症状としては、貧血や舌炎それに様々な神経症状が発生します。
そして、葉酸はビタミンB9ということですから、ビタミンB12とは異なるのです。

葉酸は造血作用に対してビタミンB12と協調して働きますから、お互いを補完し合う関係にあります。
ですから、葉酸を摂取していればシアノコバラミンも摂取したことになるのです。
しかし、葉酸をいくらでも摂取すればいいというものでもありません。
ビタミンB12の欠乏を隠してしまい悪性貧血が潜在化する恐れがあります。
ですから、ビタミンB12を含む食品(貝類、特にシジミ)の経口摂食をして早めに食生活の改善をされた方が良いと思うのです。

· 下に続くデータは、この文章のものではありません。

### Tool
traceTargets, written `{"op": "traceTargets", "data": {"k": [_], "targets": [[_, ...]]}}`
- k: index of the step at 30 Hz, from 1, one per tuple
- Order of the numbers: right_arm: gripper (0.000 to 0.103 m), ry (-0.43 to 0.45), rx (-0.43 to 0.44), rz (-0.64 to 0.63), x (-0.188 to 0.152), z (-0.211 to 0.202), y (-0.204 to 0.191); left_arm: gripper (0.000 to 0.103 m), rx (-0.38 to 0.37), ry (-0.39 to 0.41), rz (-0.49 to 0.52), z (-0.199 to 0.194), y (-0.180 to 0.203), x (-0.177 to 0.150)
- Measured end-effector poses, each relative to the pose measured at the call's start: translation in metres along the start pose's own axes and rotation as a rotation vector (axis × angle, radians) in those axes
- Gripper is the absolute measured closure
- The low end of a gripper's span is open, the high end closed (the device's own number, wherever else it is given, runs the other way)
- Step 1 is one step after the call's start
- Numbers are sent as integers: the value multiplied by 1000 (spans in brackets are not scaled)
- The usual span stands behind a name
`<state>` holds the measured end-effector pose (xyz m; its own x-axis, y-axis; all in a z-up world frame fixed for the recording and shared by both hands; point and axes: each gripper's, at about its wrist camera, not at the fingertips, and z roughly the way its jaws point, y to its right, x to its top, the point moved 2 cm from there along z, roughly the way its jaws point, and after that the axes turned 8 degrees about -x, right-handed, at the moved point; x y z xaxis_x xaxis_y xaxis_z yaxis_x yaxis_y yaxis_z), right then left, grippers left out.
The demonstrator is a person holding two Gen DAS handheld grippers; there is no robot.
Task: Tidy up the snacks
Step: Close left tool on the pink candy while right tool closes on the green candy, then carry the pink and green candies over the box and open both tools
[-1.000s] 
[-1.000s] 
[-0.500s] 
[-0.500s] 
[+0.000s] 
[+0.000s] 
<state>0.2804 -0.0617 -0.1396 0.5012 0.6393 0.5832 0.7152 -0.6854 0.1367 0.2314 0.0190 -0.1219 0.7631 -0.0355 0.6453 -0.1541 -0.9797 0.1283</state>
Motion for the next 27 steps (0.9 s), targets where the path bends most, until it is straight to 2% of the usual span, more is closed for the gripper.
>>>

葉酸は、一時的にシアノコバラミンを補完するに過ぎず、悪性貧血に対して、根本的な治癒にはなりませんが、葉酸が体内にあることによって、悪性貧血を予防してくれることには間違いありません。
葉酸やシアノコバラミンを含むビタミンB群は、タンパク質部分と結合を行わず可逆的に解離して遊離型になる補酵素ですから、人体にとっての必須成分となりますので必ず摂取してください。